When the CONFIG_MCUMGR_GRP_IMG_REJECT_DIRECT_XIP_MISMATCHED_SLOT Kconfig option is enabled in the application configuration, the device rejects the update image upload for the invalid slot. It is recommended to enable the option if the application uses MCUboot in the direct-xip mode.

Update image verification and application image update

Once the update image transfer is completed, the background DFU process will continue after the device reboot. If HID configurator for nRF Desktop is used, the reboot is triggered by the script right after the image transfer completes.

The implementation details of the reboot mechanism for the chosen DFU configuration are described in the following subsections.

MCUboot and B0 bootloaders

For these configuration variants, the sys_reboot() function is called to reboot the device. After the reboot, the bootloader locates the update image on the update partition of the device. The image verification process ensures the integrity of the image and checks if its signature is valid. If verification is successful, the bootloader boots the new version of the application. Otherwise, the old version is used.

Serial recovery DFU

The serial recovery DFU is a feature of MCUboot and you need to enable it in the bootloader’s configuration. For the configuration details, see the Configuring the MCUboot bootloader section.

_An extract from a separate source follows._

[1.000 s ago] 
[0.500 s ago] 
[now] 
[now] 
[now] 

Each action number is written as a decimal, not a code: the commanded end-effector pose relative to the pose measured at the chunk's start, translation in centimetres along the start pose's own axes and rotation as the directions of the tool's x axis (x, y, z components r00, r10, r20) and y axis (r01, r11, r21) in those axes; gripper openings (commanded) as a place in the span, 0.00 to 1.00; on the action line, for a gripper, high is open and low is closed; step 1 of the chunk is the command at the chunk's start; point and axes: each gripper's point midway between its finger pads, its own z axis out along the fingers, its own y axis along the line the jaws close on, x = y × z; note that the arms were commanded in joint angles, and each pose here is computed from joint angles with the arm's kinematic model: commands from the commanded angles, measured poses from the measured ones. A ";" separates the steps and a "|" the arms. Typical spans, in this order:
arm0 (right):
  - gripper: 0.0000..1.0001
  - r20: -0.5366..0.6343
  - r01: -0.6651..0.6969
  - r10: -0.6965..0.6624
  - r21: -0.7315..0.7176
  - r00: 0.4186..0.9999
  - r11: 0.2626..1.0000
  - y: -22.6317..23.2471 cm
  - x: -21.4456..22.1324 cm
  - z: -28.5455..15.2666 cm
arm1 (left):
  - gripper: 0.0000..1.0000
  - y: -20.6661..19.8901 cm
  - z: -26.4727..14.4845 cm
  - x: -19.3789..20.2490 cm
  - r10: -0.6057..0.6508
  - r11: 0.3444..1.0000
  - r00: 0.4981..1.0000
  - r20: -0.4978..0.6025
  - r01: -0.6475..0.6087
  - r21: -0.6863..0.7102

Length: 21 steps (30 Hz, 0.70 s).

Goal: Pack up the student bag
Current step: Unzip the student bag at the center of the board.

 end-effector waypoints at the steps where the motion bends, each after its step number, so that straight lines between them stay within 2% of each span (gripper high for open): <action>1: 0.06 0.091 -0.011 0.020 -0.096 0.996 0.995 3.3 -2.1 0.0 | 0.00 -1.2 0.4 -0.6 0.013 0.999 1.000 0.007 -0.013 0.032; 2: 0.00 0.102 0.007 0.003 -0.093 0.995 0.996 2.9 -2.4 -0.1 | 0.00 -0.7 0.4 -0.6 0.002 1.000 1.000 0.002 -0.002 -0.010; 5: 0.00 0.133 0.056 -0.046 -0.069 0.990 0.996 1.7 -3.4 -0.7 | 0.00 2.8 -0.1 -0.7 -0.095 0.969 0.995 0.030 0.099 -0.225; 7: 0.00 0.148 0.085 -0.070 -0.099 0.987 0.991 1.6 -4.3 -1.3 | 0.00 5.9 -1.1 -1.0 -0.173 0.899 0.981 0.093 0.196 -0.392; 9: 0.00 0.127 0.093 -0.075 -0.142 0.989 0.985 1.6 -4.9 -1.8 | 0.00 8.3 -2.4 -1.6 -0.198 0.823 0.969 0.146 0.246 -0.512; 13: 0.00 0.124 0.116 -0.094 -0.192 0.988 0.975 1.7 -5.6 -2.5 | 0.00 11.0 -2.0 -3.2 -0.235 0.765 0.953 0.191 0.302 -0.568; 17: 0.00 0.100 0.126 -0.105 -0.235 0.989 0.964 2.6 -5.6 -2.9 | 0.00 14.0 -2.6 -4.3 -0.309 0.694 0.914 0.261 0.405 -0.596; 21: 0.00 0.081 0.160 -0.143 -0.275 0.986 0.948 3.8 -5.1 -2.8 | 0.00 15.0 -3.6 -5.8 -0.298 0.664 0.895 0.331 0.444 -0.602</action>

To start the serial recovery DFU, the device should boot into recovery mode, in which the bootloader is waiting for a new image upload to start. In the serial recovery DFU mode, the new image is transferred through a USB CDC ACM class instance. The bootloader overwrites the existing application located on the primary slot with the new application image. If the transfer is interrupted, the device cannot boot the incomplete application, and the image upload must be performed again.

Once the device enters the serial recovery mode, you can use the mcumgr to do the following:

  • Query information about the present image.

  • Upload the new image. The mcumgr uses the <build_dir>/nrf_desktop/zephyr/zephyr.signed.bin update image file. It is generated by the build system when building the firmware.

For example, the following line starts the upload of the new image to the device:

mcumgr -t 60 --conntype serial --connstring=/dev/ttyACM0 image upload build/nrf_desktop/zephyr/zephyr.signed.bin

The command assumes that /dev/ttyACM0 serial device is used by the MCUboot bootloader for the serial recovery.